▶ _What you are asked to do_
From top to bottom, return the listing exactly as it appears, omitting its images.
━━━━━━━━━━━━━━━━━━━━━━━━━━━━━━
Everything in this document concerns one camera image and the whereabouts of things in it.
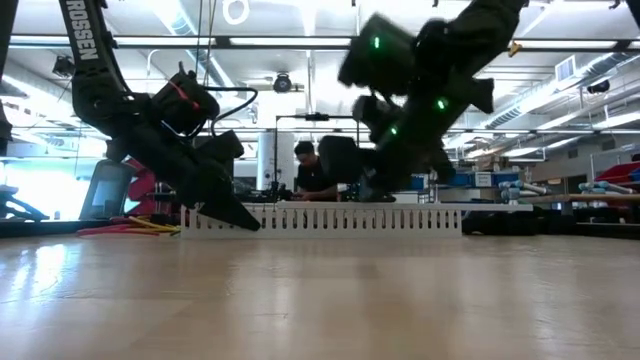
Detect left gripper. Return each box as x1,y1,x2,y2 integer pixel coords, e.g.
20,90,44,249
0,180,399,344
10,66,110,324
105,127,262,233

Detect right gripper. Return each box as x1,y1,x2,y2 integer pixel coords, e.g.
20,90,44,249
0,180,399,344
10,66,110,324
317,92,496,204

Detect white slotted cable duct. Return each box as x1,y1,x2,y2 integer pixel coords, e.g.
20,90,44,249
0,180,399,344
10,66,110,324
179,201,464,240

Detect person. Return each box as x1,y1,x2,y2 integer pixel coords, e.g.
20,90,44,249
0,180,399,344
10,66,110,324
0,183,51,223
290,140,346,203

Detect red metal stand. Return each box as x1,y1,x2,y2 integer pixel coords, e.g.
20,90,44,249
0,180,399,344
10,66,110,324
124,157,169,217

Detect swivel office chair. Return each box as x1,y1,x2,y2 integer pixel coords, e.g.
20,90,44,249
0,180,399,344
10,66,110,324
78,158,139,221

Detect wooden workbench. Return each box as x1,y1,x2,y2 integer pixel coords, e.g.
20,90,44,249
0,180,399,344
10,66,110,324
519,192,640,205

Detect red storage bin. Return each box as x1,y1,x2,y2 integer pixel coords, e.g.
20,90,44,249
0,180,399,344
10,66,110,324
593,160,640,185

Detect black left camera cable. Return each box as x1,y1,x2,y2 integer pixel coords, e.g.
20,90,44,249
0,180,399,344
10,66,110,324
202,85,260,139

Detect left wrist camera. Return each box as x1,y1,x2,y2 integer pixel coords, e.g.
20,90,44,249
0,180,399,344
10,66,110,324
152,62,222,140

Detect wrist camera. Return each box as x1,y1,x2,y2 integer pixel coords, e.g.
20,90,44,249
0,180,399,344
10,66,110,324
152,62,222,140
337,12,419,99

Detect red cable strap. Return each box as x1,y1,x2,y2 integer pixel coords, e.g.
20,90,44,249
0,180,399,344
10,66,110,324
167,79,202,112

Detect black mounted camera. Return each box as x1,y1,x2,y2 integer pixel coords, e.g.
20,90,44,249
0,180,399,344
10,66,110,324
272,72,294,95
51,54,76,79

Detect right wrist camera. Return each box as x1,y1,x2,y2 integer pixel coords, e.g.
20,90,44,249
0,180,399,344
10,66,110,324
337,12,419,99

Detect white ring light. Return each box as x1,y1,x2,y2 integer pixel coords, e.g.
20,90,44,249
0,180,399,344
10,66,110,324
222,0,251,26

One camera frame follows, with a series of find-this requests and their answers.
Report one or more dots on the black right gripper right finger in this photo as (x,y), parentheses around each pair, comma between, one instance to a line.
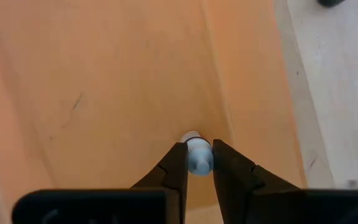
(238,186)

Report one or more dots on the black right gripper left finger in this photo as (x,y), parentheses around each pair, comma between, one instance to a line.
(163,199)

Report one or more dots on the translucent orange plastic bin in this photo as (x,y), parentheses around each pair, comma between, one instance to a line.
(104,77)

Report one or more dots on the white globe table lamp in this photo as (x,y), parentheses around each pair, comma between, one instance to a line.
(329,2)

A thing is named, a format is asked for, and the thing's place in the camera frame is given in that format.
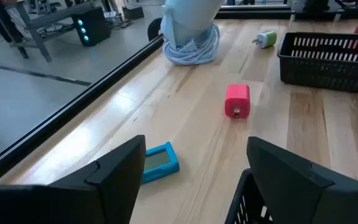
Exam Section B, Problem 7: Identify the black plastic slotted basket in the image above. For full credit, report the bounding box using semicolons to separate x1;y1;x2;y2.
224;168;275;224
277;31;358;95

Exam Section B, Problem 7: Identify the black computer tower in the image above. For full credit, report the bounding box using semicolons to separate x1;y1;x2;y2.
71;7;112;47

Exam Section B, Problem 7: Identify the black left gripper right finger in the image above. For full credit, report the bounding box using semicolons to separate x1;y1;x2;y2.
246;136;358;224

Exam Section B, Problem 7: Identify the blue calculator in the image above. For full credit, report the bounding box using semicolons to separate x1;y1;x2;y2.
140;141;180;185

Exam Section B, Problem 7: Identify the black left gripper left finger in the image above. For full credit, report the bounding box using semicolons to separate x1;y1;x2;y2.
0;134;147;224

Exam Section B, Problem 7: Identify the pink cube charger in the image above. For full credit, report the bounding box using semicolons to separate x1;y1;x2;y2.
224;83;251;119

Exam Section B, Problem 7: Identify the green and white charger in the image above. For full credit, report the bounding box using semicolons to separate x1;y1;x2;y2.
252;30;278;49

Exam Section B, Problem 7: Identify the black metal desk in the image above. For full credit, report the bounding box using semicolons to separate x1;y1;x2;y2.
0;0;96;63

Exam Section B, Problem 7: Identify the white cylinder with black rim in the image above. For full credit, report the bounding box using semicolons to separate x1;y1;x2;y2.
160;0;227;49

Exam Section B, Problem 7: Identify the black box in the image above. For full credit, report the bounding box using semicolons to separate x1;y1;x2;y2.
━━━━━━━━━━━━━━━━━━━━━━━━━━━━━━
▶ _Result of the task_
Everything in this document concerns one camera image and the whereabouts of things in it.
Detect left gripper. Return each box as x1,y1,x2,y2 integer pixel coords, e.g.
20,90,44,249
0,180,399,344
10,66,110,324
105,127,262,233

Detect right gripper. Return each box as x1,y1,x2,y2 integer pixel coords, e.g.
20,90,44,249
0,180,399,344
10,66,110,324
317,92,496,204

Detect white slotted cable duct. Return each box as x1,y1,x2,y2 integer pixel coords, e.g.
20,90,44,249
0,180,399,344
10,66,110,324
179,201,464,240

Detect person. Return each box as x1,y1,x2,y2 integer pixel coords, e.g.
20,90,44,249
0,180,399,344
10,66,110,324
0,183,51,223
290,140,346,203

Detect red metal stand. Return each box as x1,y1,x2,y2 integer pixel coords, e.g.
20,90,44,249
0,180,399,344
10,66,110,324
124,157,169,217

Detect swivel office chair. Return each box as x1,y1,x2,y2 integer pixel coords, e.g.
20,90,44,249
0,180,399,344
10,66,110,324
78,158,139,221

Detect wooden workbench. Return each box as x1,y1,x2,y2 integer pixel coords, e.g.
20,90,44,249
0,180,399,344
10,66,110,324
519,192,640,205

Detect red storage bin. Return each box as x1,y1,x2,y2 integer pixel coords, e.g.
20,90,44,249
0,180,399,344
10,66,110,324
593,160,640,185

Detect black left camera cable. Return each box as x1,y1,x2,y2 integer pixel coords, e.g.
20,90,44,249
0,180,399,344
10,66,110,324
202,85,260,139

Detect left wrist camera. Return each box as x1,y1,x2,y2 integer pixel coords, e.g.
20,90,44,249
0,180,399,344
10,66,110,324
152,62,222,140

Detect wrist camera. Return each box as x1,y1,x2,y2 integer pixel coords, e.g.
20,90,44,249
0,180,399,344
10,66,110,324
152,62,222,140
337,12,419,99

Detect red cable strap. Return each box as x1,y1,x2,y2 integer pixel coords, e.g.
20,90,44,249
0,180,399,344
10,66,110,324
167,79,202,112

Detect black mounted camera. Return each box as x1,y1,x2,y2 integer pixel coords, e.g.
20,90,44,249
0,180,399,344
10,66,110,324
272,72,294,95
51,54,76,79

Detect right wrist camera. Return each box as x1,y1,x2,y2 integer pixel coords, e.g.
20,90,44,249
0,180,399,344
10,66,110,324
337,12,419,99

Detect white ring light. Return each box as x1,y1,x2,y2 integer pixel coords, e.g.
20,90,44,249
0,180,399,344
10,66,110,324
222,0,251,26

One camera frame follows, with a series of find-this requests and their answers.
Report one or more dots on the black right gripper right finger in this photo as (x,y), parentheses around each pair, comma between, one instance to a line.
(238,186)

Report one or more dots on the black right gripper left finger in this photo as (x,y), parentheses around each pair, comma between, one instance to a line.
(163,199)

Report one or more dots on the translucent orange plastic bin in this photo as (x,y), parentheses around each pair, comma between, one instance to a line.
(104,77)

Report one or more dots on the white globe table lamp in this photo as (x,y), parentheses around each pair, comma between, one instance to a line.
(329,2)

A thing is named, a format is asked for, and the thing's place in the camera frame is given in that format.
Exam Section B, Problem 7: Identify the black plastic slotted basket in the image above. For full credit, report the bounding box using semicolons to separate x1;y1;x2;y2.
224;168;275;224
277;31;358;95

Exam Section B, Problem 7: Identify the black computer tower in the image above. For full credit, report the bounding box using semicolons to separate x1;y1;x2;y2.
71;7;112;47

Exam Section B, Problem 7: Identify the black left gripper right finger in the image above. For full credit, report the bounding box using semicolons to separate x1;y1;x2;y2.
246;136;358;224

Exam Section B, Problem 7: Identify the blue calculator in the image above. For full credit, report the bounding box using semicolons to separate x1;y1;x2;y2.
140;141;180;185

Exam Section B, Problem 7: Identify the black left gripper left finger in the image above. For full credit, report the bounding box using semicolons to separate x1;y1;x2;y2.
0;134;147;224

Exam Section B, Problem 7: Identify the pink cube charger in the image above. For full credit, report the bounding box using semicolons to separate x1;y1;x2;y2.
224;83;251;119

Exam Section B, Problem 7: Identify the green and white charger in the image above. For full credit, report the bounding box using semicolons to separate x1;y1;x2;y2.
252;30;278;49

Exam Section B, Problem 7: Identify the black metal desk in the image above. For full credit, report the bounding box using semicolons to separate x1;y1;x2;y2.
0;0;96;63

Exam Section B, Problem 7: Identify the white cylinder with black rim in the image above. For full credit, report the bounding box using semicolons to separate x1;y1;x2;y2.
160;0;227;49

Exam Section B, Problem 7: Identify the black box in the image above. For full credit, report the bounding box using semicolons to separate x1;y1;x2;y2.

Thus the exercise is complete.